Rechnungssumme = 1000 + 190
10% Mangeleinbehalt = 100 + 19
Freigabe = 900 + 171
Zahlung unter Abzug von 3% Skonto = 27 + 5,13
Auszahlung = 873 + 165,87
Als Vorsteuer abzugsfähig ist die gesetzlich geschuldete UST aus Leistungen von anderen Unternehmen für das Unternehmen des Unternehmers.
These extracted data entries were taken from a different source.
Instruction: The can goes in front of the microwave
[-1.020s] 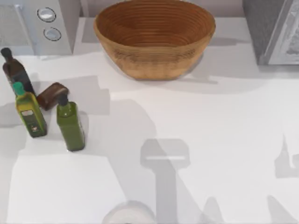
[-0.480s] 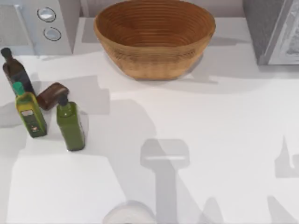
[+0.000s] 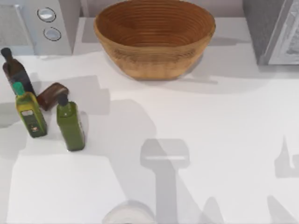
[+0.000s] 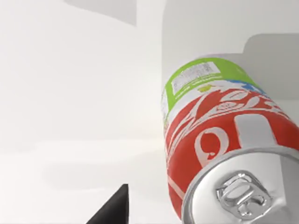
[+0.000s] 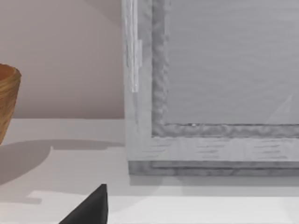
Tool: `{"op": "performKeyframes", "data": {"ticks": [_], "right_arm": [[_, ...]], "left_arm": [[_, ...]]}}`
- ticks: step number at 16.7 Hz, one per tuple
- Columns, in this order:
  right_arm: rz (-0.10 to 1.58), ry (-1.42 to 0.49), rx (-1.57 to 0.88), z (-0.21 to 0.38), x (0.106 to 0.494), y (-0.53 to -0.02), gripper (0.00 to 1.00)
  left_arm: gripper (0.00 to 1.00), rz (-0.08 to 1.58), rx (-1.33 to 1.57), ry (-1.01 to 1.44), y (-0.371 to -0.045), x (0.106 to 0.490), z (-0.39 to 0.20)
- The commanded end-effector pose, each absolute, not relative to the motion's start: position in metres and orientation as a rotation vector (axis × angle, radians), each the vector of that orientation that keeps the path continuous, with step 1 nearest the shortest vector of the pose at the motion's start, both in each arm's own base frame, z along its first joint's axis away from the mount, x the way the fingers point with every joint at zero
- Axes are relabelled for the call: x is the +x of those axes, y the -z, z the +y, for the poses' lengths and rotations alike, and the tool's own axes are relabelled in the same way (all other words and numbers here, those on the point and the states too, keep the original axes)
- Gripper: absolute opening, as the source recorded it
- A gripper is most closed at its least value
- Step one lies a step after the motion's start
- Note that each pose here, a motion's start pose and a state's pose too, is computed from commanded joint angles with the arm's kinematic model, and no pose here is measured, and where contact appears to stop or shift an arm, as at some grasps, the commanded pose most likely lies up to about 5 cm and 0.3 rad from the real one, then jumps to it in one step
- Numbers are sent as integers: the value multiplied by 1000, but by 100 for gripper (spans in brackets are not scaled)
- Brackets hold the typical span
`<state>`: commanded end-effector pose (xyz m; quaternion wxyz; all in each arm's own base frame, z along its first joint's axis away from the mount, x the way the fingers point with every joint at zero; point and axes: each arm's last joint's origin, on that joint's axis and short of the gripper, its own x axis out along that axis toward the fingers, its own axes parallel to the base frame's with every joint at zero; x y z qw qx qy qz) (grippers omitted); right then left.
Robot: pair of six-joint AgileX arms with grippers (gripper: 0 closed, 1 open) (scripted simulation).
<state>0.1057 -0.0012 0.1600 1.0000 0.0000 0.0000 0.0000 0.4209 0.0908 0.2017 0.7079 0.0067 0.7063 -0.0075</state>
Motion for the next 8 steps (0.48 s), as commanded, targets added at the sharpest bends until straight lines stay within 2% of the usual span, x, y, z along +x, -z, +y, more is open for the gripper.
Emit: {"op": "performKeyframes", "data": {"ticks": [8], "right_arm": [[0, 0, 0, -1, 106, -160, 100]], "left_arm": [[100, 1570, 11, 14, -202, 420, 92]]}}
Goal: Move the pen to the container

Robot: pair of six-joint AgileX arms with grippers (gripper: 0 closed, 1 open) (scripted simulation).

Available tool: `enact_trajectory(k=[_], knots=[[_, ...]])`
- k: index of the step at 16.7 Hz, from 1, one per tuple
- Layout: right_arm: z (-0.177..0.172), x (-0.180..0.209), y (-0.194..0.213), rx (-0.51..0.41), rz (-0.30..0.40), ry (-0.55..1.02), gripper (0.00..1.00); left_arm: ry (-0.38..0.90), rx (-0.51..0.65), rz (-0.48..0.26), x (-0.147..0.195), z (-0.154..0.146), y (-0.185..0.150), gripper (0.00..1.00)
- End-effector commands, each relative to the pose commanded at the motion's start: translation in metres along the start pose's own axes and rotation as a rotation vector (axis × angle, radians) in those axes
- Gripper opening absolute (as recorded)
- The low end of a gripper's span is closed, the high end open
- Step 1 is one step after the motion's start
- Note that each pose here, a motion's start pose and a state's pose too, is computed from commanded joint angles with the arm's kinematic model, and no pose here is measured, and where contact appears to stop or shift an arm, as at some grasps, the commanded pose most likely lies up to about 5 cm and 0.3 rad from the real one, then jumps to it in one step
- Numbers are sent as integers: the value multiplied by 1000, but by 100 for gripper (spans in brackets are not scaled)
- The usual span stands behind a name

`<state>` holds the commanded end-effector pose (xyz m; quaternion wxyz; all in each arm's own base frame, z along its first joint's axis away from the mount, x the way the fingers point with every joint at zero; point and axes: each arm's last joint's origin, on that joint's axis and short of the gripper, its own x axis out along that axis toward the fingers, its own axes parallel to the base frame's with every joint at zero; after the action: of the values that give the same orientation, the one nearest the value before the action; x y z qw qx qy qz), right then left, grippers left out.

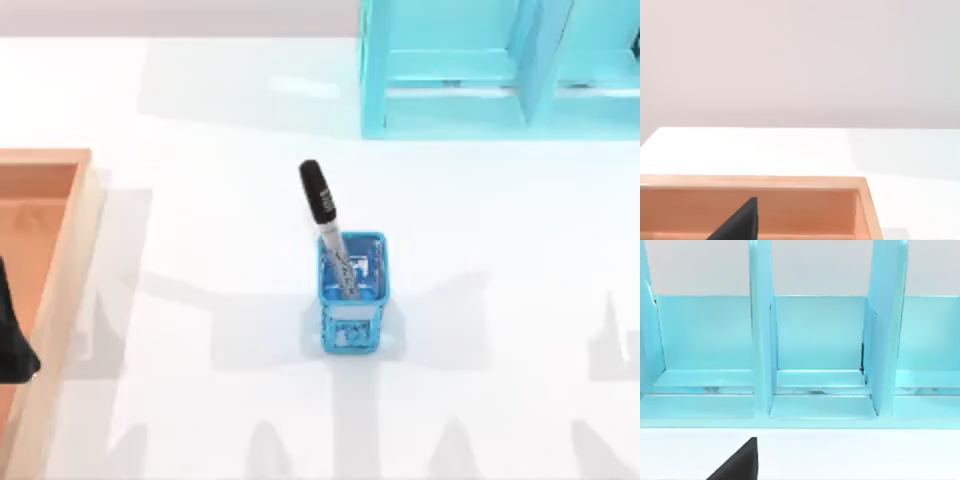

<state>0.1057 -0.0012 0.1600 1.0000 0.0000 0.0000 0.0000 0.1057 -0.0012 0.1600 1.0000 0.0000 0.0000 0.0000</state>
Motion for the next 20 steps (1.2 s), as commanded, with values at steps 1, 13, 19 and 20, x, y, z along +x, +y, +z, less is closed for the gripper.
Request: enact_trajectory(k=[1, 13, 19, 20], knots=[[0, 0, 0, 0, 0, 0, 100, 0, 0, 0, 0, 0, 0, 100], [0, 0, 0, 0, 0, 0, 100, 63, -183, -287, 38, 13, -34, 100], [0, 0, 0, 0, 0, 0, 100, 151, -301, -510, 69, -1, -78, 100], [0, 0, 0, 0, 0, 0, 100, 171, -320, -541, 73, -6, -86, 100]])
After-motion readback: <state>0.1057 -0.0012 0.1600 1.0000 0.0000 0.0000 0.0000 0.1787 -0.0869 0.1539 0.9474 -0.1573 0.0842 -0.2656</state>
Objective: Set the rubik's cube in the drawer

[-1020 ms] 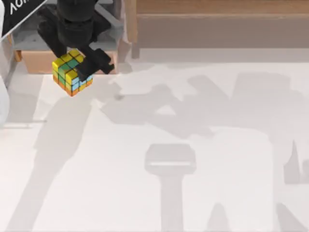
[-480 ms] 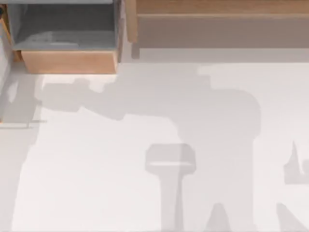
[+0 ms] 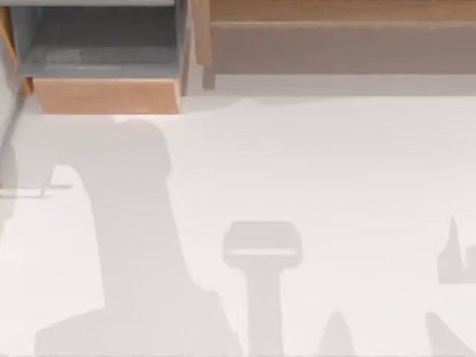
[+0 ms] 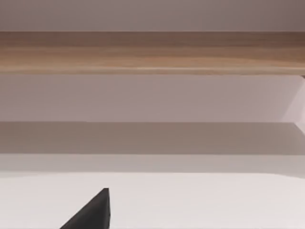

Weitere Voraussetzung ist das Vorliegen einer Rechnung. (§15 I UStG)
Ändert sich die Bemessungsgrundlage, so sind sowohl USt wie Vorsteuer zu berichtigen. (§17 I UStG)
Damit haben wir unsere Werkzeuge zusammen.
Prinzipiell ist die Vorsteuer in Höhe von 190,- Euro abzugsfähig.
Der Mangeleinbehalt stellt keine Änderung der Bemessungsgrundlage dar - und wirkt sich auf die Höhe der Vorsteuer nicht aus.
Im Zahlungszeitpunkt ist der Skonto jedoch eine Änderung der Bemssungsgrundlage; die Vorsteuer ist um 5,13 Euro zu kürzen.
Wird der Mangel beseitigt und der Restbetrag gezahlt - ist nichts zu unternehmen.
Wird wiederum unter Abzug von Skonto gezahlt, wäre wiederum die Vorsteuer aus dem Skonto zu berichtigen.
Wird der Mangeleinbehalt in eine Entgeltminderung gewandelt, wäre auch dies eine Änderung der Bemessungsgrundlage - mit der Konsequenz, dass der Vorsteuerabzug zu berichtigen wäre.